▸ Instructions for the task
What you need to produce from the material below is an exact transcription of the lines from the one with "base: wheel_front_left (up" through the one with "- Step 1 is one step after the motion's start", both included, and no other line.

▸ Data segment
▼▼▼

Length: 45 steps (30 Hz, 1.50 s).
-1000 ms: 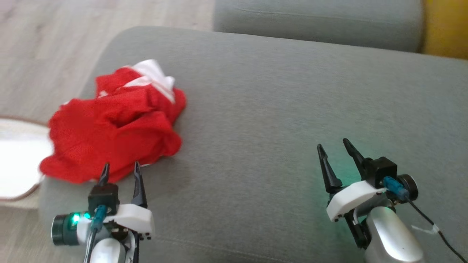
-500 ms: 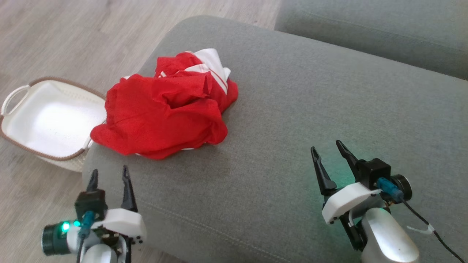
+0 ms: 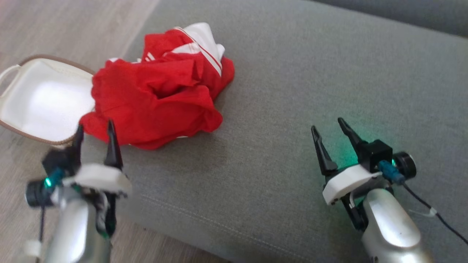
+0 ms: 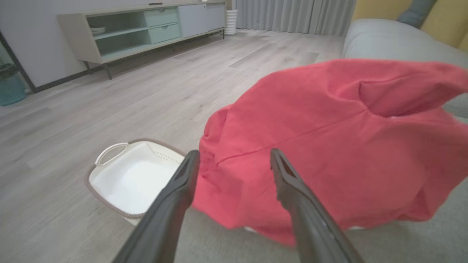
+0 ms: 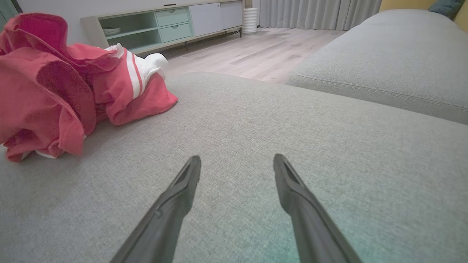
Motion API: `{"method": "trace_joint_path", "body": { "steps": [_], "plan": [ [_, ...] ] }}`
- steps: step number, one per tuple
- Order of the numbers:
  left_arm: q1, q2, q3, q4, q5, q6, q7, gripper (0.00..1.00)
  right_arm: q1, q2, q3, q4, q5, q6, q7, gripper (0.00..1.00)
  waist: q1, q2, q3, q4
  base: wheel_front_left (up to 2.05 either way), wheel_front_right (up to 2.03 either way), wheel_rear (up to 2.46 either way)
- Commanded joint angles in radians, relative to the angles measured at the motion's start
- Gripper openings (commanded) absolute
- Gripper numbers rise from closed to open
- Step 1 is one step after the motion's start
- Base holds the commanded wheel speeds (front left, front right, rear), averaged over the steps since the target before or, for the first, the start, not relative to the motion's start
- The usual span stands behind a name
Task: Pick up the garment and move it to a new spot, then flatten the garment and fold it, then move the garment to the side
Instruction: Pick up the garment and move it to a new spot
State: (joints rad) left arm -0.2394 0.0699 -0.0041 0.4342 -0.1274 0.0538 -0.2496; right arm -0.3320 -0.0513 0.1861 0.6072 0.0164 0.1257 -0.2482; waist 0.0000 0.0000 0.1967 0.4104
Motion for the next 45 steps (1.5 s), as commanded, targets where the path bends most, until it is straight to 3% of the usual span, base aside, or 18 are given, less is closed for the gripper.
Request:
{"method": "trace_joint_path", "body": {
  "steps": [1, 12, 22, 23, 24, 29, 36, 45],
  "plan": [
    [-0.078, 0.044, 0.045, -0.012, 0.000, -0.024, -0.012, 1.00, -0.034, -0.003, 0.022, -0.039, -0.010, 0.005, -0.014, 1.00, 0.0000, 0.0000, 0.039, -0.019, 0.00, 0.00, 0.00],
    [-0.307, 0.098, 0.055, 0.140, -0.024, -0.147, -0.012, 1.00, -0.072, -0.044, 0.035, -0.070, -0.004, 0.005, -0.014, 1.00, 0.0000, 0.0000, 0.117, -0.074, 0.00, 0.00, 0.00],
    [-0.461, 0.147, 0.012, 0.457, -0.086, -0.181, 0.018, 0.97, -0.077, -0.058, 0.034, -0.059, 0.011, 0.005, -0.014, 1.00, 0.0000, 0.0000, 0.140, -0.129, 0.00, 0.00, 0.00],
    [-0.471, 0.150, 0.002, 0.478, -0.088, -0.182, 0.018, 0.30, -0.078, -0.058, 0.034, -0.058, 0.012, 0.005, -0.014, 1.00, 0.0000, 0.0000, 0.140, -0.133, 0.00, 0.00, 0.00],
    [-0.477, 0.149, -0.008, 0.498, -0.092, -0.183, 0.021, 0.00, -0.079, -0.058, 0.033, -0.057, 0.014, 0.005, -0.014, 1.00, 0.0000, 0.0000, 0.138, -0.136, 0.00, 0.00, 0.00],
    [-0.514, 0.177, -0.047, 0.530, -0.100, -0.184, 0.004, 0.00, -0.077, -0.049, 0.022, -0.054, 0.022, 0.005, -0.014, 1.00, 0.0000, 0.0000, 0.113, -0.156, 0.00, 0.00, 0.00],
    [-0.582, 0.220, -0.083, 0.441, -0.079, -0.184, -0.010, 0.00, -0.059, -0.025, 0.009, -0.055, 0.034, 0.005, -0.014, 1.00, 0.0000, 0.0000, 0.053, -0.198, 0.00, 0.00, 0.00],
    [-0.632, 0.209, -0.169, 0.314, -0.089, -0.184, 0.000, 0.00, -0.044, -0.003, 0.007, -0.062, 0.056, 0.005, -0.014, 1.00, 0.0000, 0.0000, 0.006, -0.310, 0.00, 0.00, 0.00]
  ]
}}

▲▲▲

▸ Response to the task
  base: wheel_front_left (up to 2.05 either way), wheel_front_right (up to 2.03 either way), wheel_rear (up to 2.46 either way)
- Commanded joint angles in radians, relative to the angles measured at the motion's start
- Gripper openings (commanded) absolute
- Gripper numbers rise from closed to open
- Step 1 is one step after the motion's start

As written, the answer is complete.